● Instructions for the task: Output all of the lines below exactly, and leave out each image.
BEGIN Information supplied
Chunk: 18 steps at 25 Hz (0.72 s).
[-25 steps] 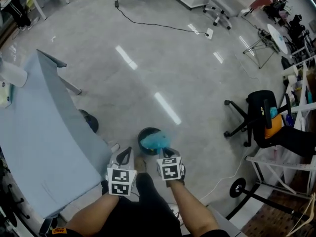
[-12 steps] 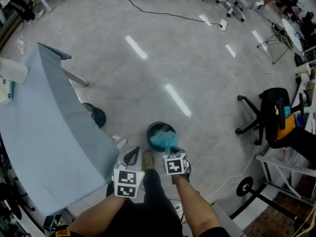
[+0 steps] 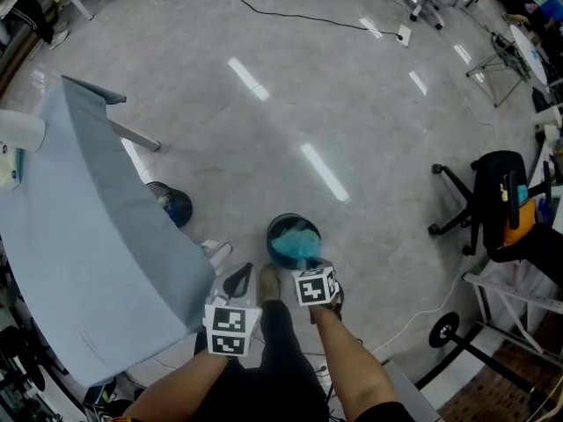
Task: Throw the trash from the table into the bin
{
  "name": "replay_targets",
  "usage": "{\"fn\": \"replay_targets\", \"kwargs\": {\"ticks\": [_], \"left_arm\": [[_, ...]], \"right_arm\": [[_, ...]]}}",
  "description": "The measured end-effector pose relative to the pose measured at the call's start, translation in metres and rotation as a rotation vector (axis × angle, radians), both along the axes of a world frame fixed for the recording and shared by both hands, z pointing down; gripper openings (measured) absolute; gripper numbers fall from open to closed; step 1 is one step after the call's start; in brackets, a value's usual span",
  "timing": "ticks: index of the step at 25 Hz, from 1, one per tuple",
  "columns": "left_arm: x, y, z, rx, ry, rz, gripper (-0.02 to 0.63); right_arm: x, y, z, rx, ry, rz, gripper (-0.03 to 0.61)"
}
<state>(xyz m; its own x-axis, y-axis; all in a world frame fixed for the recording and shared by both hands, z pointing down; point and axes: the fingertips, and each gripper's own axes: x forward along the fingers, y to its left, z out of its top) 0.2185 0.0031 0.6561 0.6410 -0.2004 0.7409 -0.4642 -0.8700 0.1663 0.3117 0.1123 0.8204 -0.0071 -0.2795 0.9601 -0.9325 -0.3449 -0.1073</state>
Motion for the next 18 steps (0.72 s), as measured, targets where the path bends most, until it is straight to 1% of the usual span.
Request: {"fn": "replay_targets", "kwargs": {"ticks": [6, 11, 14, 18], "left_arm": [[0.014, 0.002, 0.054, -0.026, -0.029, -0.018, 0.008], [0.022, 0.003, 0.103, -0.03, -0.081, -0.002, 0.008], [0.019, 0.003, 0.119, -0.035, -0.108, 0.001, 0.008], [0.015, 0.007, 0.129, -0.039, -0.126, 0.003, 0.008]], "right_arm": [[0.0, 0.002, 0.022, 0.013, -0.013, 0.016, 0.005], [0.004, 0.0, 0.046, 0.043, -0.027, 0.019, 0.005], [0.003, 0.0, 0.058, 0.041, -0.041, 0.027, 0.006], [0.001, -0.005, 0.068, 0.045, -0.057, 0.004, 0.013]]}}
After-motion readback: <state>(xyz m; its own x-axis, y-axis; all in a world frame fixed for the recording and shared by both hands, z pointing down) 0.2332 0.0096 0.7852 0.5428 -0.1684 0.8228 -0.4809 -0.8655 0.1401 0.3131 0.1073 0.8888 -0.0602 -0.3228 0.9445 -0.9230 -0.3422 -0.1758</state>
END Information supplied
● Exercise solution:
Chunk: 18 steps at 25 Hz (0.72 s).
[-25 steps] 
[-12 steps] 
[+0 steps] 
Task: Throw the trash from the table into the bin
{
  "name": "replay_targets",
  "usage": "{\"fn\": \"replay_targets\", \"kwargs\": {\"ticks\": [_], \"left_arm\": [[_, ...]], \"right_arm\": [[_, ...]]}}",
  "description": "The measured end-effector pose relative to the pose measured at the call's start, translation in metres and rotation as a rotation vector (axis × angle, radians), both along the axes of a world frame fixed for the recording and shared by both hands, z pointing down; gripper openings (measured) absolute; gripper numbers fall from open to closed; step 1 is one step after the call's start; in brackets, a value's usual span",
  "timing": "ticks: index of the step at 25 Hz, from 1, one per tuple",
  "columns": "left_arm: x, y, z, rx, ry, rz, gripper (-0.02 to 0.63); right_arm: x, y, z, rx, ry, rz, gripper (-0.03 to 0.61)"
}
<state>(xyz m; its own x-axis, y-axis; all in a world frame fixed for the recording and shared by both hands, z pointing down; point and axes: the fingertips, and each gripper's own axes: x forward along the fingers, y to its left, z out of its top) 0.2185 0.0031 0.6561 0.6410 -0.2004 0.7409 -0.4642 -0.8700 0.1663 0.3117 0.1123 0.8204 -0.0071 -0.2795 0.9601 -0.9325 -0.3449 -0.1073</state>
Motion for the next 18 steps (0.72 s), as measured, targets where the path bends most, until it is straight to 1% of the usual span.
Request: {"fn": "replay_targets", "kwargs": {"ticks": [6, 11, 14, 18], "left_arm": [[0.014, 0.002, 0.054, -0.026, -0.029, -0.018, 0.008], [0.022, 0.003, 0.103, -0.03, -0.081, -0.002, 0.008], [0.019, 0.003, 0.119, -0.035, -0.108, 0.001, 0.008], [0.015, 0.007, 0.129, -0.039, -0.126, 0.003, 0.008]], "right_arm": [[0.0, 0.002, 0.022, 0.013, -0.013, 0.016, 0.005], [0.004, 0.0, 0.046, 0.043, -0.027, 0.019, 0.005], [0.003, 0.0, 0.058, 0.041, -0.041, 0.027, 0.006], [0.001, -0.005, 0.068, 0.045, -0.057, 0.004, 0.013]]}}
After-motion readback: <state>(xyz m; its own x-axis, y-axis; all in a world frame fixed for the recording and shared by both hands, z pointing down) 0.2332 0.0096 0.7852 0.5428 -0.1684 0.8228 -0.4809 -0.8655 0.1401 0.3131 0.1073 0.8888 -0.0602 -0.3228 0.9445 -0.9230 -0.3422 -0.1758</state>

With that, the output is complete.